> [Data to use]
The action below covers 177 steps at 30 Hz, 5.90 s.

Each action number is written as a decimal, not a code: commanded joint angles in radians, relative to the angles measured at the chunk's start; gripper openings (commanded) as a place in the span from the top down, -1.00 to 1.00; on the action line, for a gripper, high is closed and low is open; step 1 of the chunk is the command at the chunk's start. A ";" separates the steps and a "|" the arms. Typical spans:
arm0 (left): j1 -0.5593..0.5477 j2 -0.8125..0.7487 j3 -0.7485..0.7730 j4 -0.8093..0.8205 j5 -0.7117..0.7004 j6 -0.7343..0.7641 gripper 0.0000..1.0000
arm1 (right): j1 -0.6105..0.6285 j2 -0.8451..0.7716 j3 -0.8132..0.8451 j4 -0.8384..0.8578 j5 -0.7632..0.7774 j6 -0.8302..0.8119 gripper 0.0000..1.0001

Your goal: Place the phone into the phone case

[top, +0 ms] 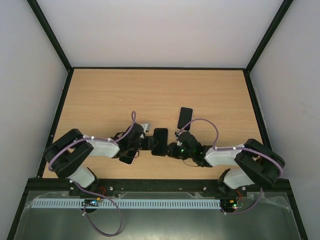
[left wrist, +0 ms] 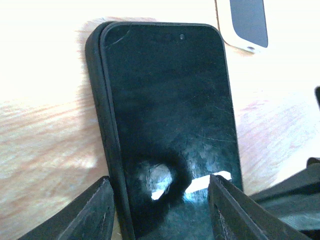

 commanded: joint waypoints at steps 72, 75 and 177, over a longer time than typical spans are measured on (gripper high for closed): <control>-0.008 0.003 -0.115 0.213 0.040 -0.136 0.27 | -0.071 0.074 -0.106 0.715 -0.140 0.345 -0.44; -0.013 -0.019 -0.119 0.203 0.018 -0.139 0.22 | -0.071 0.088 -0.110 0.714 -0.125 0.341 -0.36; 0.158 -0.511 -0.161 0.287 0.485 -0.285 0.47 | -0.070 -0.466 -0.113 0.468 -0.186 0.110 0.90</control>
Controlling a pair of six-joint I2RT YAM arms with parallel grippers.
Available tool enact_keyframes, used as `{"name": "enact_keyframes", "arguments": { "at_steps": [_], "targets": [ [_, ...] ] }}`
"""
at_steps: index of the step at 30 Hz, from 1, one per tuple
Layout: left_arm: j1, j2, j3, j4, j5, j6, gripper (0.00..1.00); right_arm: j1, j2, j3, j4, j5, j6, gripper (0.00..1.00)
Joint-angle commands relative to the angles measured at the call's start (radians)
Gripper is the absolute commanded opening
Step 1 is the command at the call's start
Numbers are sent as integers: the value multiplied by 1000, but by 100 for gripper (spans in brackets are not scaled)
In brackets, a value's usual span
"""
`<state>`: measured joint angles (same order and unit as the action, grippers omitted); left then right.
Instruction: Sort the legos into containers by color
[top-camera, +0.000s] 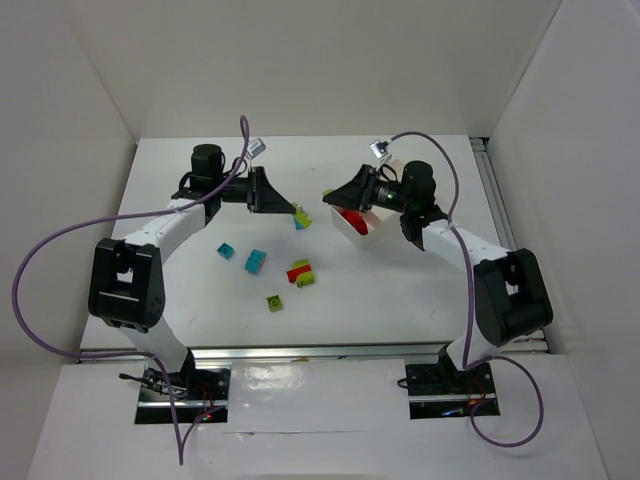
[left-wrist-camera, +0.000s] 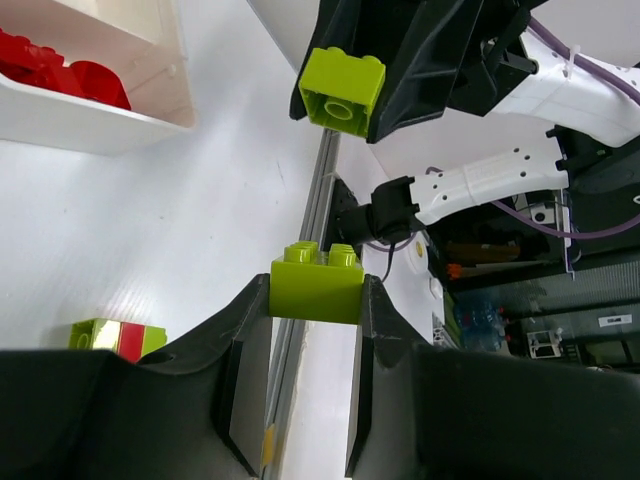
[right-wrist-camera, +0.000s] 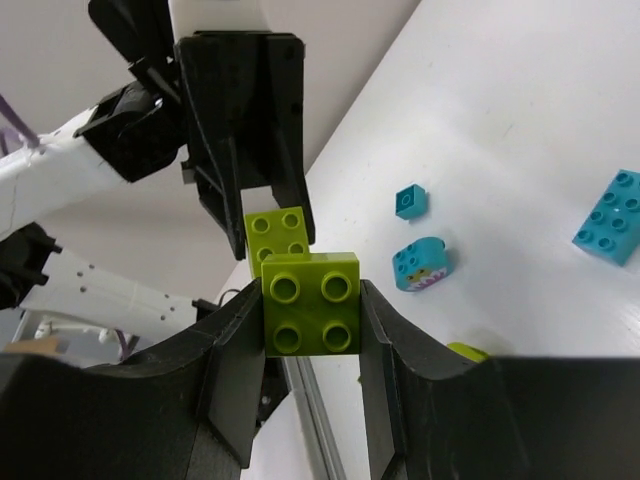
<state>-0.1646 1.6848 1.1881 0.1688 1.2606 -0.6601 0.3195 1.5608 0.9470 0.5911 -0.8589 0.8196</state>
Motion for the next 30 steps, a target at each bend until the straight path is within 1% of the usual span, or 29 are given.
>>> {"name": "enact_keyframes", "arguments": {
  "at_steps": [1, 2, 4, 5, 6, 7, 8, 9, 10, 11, 12, 14, 16, 19, 23, 26, 28, 30],
  "targets": [
    [-3, -53, -13, -6, 14, 40, 0, 6, -45, 4, -62, 72, -60, 32],
    [-3, -53, -13, -6, 14, 40, 0, 6, -45, 37, -159, 131, -85, 32],
    [-3, -62, -13, -15, -13, 40, 0, 6, -54, 82, -284, 223, -173, 32],
    [-3, -62, -2, -31, -24, 40, 0, 6, -54, 143, -447, 371, -206, 32],
    [-3, -62, 7, -49, -39, 51, 0, 6, -54, 177, -524, 456, -236, 32],
    [-3, -62, 22, -83, -84, 83, 0, 6, -54, 206, -590, 548, -276, 32],
    [-3, -62, 53, -156, -116, 96, 0, 6, -45, 255, -703, 648, -277, 32],
    [-3, -62, 70, -194, -148, 109, 0, 6, -29, 272, -730, 781, -293, 32],
    [-3, -62, 88, -233, -180, 126, 0, 6, -15, 288, -758, 832, -310, 32],
    [-3, -62, 125, -303, -257, 151, 0, -3, 20, 318, -783, 880, -322, 32],
    [-3, -51, 142, -333, -289, 160, 0, -3, 40, 332, -807, 926, -339, 32],
    [-3, -40, 181, -373, -372, 169, 0, -3, 83, 367, -835, 965, -358, 32],
    [-12, -16, 198, -397, -415, 169, 0, -3, 134, 407, -844, 1001, -370, 33],
    [-22, -5, 208, -407, -426, 145, 0, -3, 197, 453, -853, 1029, -381, 36],
    [-52, 35, 241, -407, -446, 123, 0, -3, 235, 467, -864, 1063, -390, 37],
    [-64, 64, 281, -407, -483, 99, 0, -3, 254, 458, -852, 1087, -390, 42],
    [-102, 85, 329, -407, -504, 99, 0, -13, 263, 447, -843, 1087, -390, 42],
    [-121, 122, 381, -407, -515, 90, 0, -13, 274, 447, -843, 1087, -390, 45]
  ]
}}
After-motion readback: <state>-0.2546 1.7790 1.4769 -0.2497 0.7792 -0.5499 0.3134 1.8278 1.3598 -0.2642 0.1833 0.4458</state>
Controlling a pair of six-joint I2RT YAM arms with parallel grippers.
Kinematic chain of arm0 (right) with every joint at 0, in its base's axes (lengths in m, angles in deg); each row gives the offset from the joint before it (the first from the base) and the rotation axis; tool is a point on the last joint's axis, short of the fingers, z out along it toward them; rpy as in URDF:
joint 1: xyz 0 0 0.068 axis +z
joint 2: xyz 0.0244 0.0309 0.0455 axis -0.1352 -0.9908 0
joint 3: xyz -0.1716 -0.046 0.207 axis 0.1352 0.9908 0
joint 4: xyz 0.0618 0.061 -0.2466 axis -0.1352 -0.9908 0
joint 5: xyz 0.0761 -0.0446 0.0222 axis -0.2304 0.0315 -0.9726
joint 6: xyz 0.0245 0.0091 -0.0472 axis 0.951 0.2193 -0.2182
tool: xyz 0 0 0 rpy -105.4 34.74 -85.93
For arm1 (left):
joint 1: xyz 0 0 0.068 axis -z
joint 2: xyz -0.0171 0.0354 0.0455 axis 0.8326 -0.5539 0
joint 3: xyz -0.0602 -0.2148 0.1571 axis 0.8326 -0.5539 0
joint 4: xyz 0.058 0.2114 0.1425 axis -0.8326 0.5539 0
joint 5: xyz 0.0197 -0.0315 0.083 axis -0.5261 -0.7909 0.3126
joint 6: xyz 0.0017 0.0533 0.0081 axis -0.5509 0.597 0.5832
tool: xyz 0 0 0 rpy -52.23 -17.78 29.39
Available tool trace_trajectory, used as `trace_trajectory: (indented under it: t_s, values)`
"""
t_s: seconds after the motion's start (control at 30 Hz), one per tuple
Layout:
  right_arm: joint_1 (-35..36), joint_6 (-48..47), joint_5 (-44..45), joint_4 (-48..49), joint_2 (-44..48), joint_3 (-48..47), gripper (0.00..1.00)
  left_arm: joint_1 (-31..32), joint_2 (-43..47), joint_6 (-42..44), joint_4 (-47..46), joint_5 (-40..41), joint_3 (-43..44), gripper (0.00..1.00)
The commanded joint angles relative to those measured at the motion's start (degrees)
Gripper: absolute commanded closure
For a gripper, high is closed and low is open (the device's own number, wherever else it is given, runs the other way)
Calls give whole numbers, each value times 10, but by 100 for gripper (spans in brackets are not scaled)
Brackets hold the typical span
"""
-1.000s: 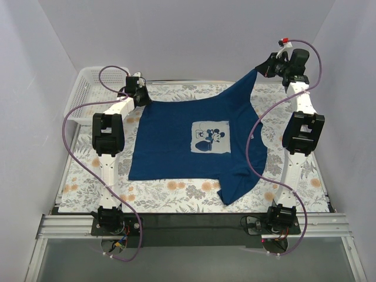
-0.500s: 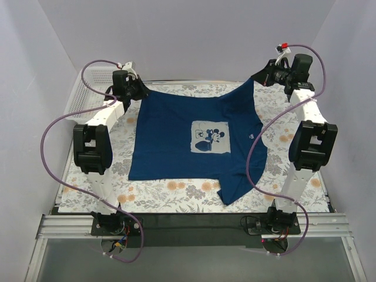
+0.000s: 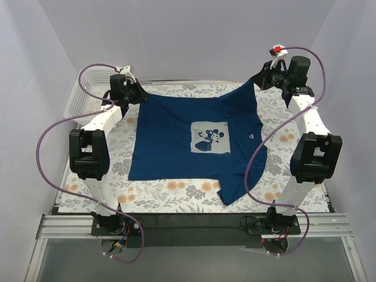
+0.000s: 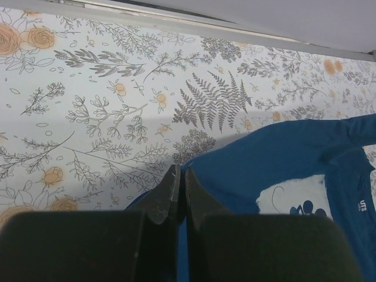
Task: Fold and stack the t-shirts
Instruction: Flatten the tshirt out
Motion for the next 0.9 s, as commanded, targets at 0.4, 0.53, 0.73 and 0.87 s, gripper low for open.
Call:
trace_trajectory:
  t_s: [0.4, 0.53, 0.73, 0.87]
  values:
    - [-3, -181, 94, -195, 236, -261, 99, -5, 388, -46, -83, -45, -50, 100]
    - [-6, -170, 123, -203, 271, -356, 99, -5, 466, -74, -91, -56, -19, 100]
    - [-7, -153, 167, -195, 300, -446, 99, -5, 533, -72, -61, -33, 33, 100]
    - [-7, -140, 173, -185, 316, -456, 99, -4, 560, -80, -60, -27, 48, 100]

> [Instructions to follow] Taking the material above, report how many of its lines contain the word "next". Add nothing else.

> [Output for this exercise] 2